München (taz) - In München ging es am Tag des EM-Finales zu wie bei einer Vollversammlung der Müllabfuhr. Orangegewandete Gestalten, so weit das Auge reicht. 30.000 waren aus den Niederlanden nach Bayern geströmt, um ihr Oranje-Team zur Europameisterschaft zu brüllen. Sie überschwemmten den Stachus, den Englischen Garten, den Olympiapark, versuchten, die Biergärten leerzutrinken und schwenkten meist dicke Geldscheinbündel.

Das war mitnichten schnöde Protzerei, sondern eine Aufforderung, ihnen doch, bitte schön, eine Eintrittskarte fürs Olympiastadion zu verkaufen. Die große Mehrzahl der orangistischen Schar war nämlich ohne Ticket gekommen und so schnellten die Schwarzmarktpreise hurtig in stratosphärische Höhen. Bis zu 1.500 Mark wurden für die begehrten Papierfetzen gezahlt, die längst nicht für alle reichten. 3.000 standen schließlich zerknirscht vor dem Stadion und mußten mit ganzen zwei (in Zahlen: 2) Fernsehapparaten vorliebnehmen.

Die Glücklichen, die es ins Paradies geschafft hatten, trugen vor allem einen Spieler im Herzen und auf ihren Transparenten: Ruud Gullit, den Oranje-Ritter von der mächtigen Gestalt, dessen Persönlichkeit die Mannschaft des neuen Europameisters überstrahlt. Besonderer Renner: die dreadlockgeschmückten Rastaman-Hüte, kühnster, aber gleichzeitig auch kläglichster Identifikationsversuch von Fußballfans seit dem Triumphzug der Maradona-Perücke in Neapel.

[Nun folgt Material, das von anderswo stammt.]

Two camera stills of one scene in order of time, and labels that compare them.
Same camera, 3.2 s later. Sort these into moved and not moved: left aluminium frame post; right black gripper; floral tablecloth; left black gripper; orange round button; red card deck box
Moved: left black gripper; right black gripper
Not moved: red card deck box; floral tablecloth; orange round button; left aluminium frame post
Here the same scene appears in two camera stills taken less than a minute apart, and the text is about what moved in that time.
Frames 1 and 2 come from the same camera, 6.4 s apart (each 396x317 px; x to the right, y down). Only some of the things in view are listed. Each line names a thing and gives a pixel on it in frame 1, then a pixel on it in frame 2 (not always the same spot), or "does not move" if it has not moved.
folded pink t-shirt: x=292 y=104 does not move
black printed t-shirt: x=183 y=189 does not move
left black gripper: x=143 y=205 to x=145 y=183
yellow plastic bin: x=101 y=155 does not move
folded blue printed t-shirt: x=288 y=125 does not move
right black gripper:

Während dort bald Friseure ein Vermögen mit der Fabrizierung von Maradona-Frisuren verdienten, hat es bei den Gullit-Fans keiner zu einer eigenen Dreadlocke gebracht. Aber von einem Skinhead aus Den Haag zu verlangen, daß er sich Zöpfchen ins Haar flechten soll, mag auch tatsächlich ein wenig übertrieben sein.